_EXERCISE DIRECTIONS_.
Write out the listing below in full and exactly, leaving out every picture.

_DATA EXTRACT_.
BEGIN

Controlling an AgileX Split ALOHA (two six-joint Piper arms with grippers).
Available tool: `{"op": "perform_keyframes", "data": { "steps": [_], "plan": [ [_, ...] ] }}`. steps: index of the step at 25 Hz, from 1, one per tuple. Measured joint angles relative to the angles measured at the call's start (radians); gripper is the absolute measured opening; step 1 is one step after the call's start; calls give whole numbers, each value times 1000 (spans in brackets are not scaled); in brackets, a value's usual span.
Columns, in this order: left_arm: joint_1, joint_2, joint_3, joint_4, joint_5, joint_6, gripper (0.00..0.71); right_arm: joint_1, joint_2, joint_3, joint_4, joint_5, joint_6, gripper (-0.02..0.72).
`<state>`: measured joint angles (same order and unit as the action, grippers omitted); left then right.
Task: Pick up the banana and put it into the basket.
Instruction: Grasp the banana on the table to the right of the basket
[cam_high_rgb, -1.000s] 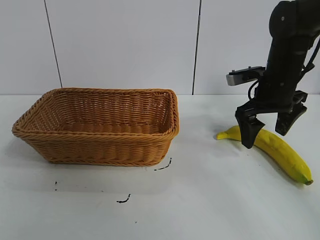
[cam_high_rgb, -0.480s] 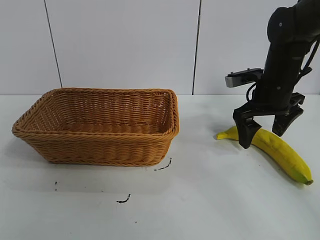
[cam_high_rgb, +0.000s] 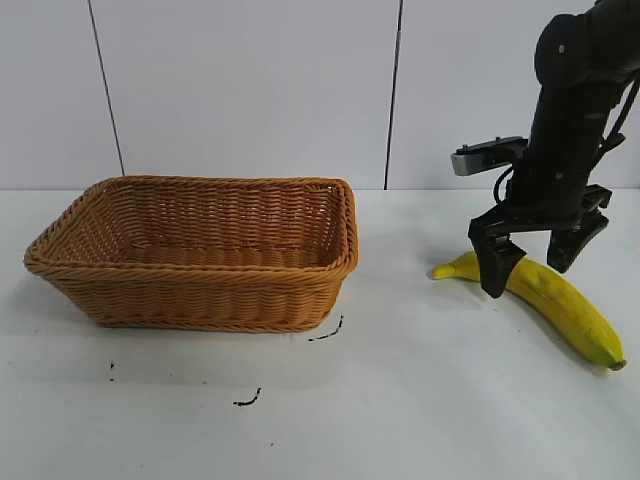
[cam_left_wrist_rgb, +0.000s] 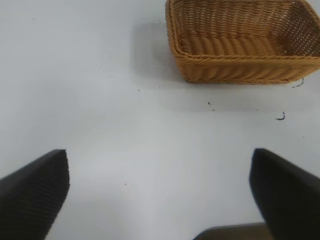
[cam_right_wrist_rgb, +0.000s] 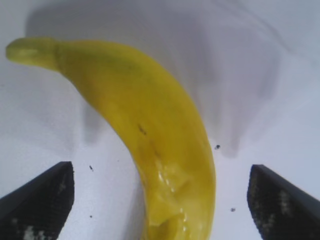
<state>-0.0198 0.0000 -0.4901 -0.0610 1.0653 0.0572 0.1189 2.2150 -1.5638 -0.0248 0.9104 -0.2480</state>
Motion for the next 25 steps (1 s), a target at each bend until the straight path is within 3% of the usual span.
{"op": "perform_keyframes", "data": {
  "steps": [8, 11, 14, 16, 25],
  "plan": [
    [0, 0, 0, 0, 0, 0, 695, -5, 37, -1, 11, 47, 16, 664],
    [0, 0, 0, 0, 0, 0, 695, -5, 37, -1, 9, 51, 16, 623],
    [0, 0, 0, 0, 0, 0, 695, -5, 37, -1, -3, 52, 22, 469],
    [0, 0, 0, 0, 0, 0, 695, -6, 37, -1, -16, 53, 39, 301],
    [0, 0, 0, 0, 0, 0, 695, -6, -4, -5, -83, 85, 51, 315]
  ]
}}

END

_RESPONSE AREA_.
Controlling an AgileX Split ALOHA (two six-joint Piper arms with grippers).
Available tool: `{"op": "perform_keyframes", "data": { "steps": [_], "plan": [ [_, ...] ] }}`. steps: index of the step at 25 Hz, from 1, one per tuple. Measured joint angles relative to the angles measured at the call's start (radians); gripper is the absolute measured opening; step 1 is one step after the call's start; calls give whole numbers, each value times 1000 (spans in brackets are not scaled); in brackets, a value's usual span.
Columns, in this order: left_arm: joint_1, joint_2, joint_3, joint_4, joint_5, joint_6, gripper (0.00..0.71); right_arm: joint_1, joint_2, joint_3, joint_4, joint_5, joint_6, gripper (-0.02..0.72).
`<state>`: measured joint angles (same order and unit as the action, grippers omitted); left then right.
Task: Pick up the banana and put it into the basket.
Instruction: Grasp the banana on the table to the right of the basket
[cam_high_rgb, -1.000s] 
[cam_high_rgb, -0.480s] 
[cam_high_rgb, +0.000s] 
[cam_left_wrist_rgb, +0.000s] 
[cam_right_wrist_rgb, +0.000s] 
<state>-0.0198 0.0000 -0.4901 -0.0610 1.0653 0.0572 0.1189 2.2150 -1.5638 -0.0248 0.9104 -0.2480</state>
Motion for the next 25 steps (1 s), a target at each bend until the straight path is within 3% of the usual span.
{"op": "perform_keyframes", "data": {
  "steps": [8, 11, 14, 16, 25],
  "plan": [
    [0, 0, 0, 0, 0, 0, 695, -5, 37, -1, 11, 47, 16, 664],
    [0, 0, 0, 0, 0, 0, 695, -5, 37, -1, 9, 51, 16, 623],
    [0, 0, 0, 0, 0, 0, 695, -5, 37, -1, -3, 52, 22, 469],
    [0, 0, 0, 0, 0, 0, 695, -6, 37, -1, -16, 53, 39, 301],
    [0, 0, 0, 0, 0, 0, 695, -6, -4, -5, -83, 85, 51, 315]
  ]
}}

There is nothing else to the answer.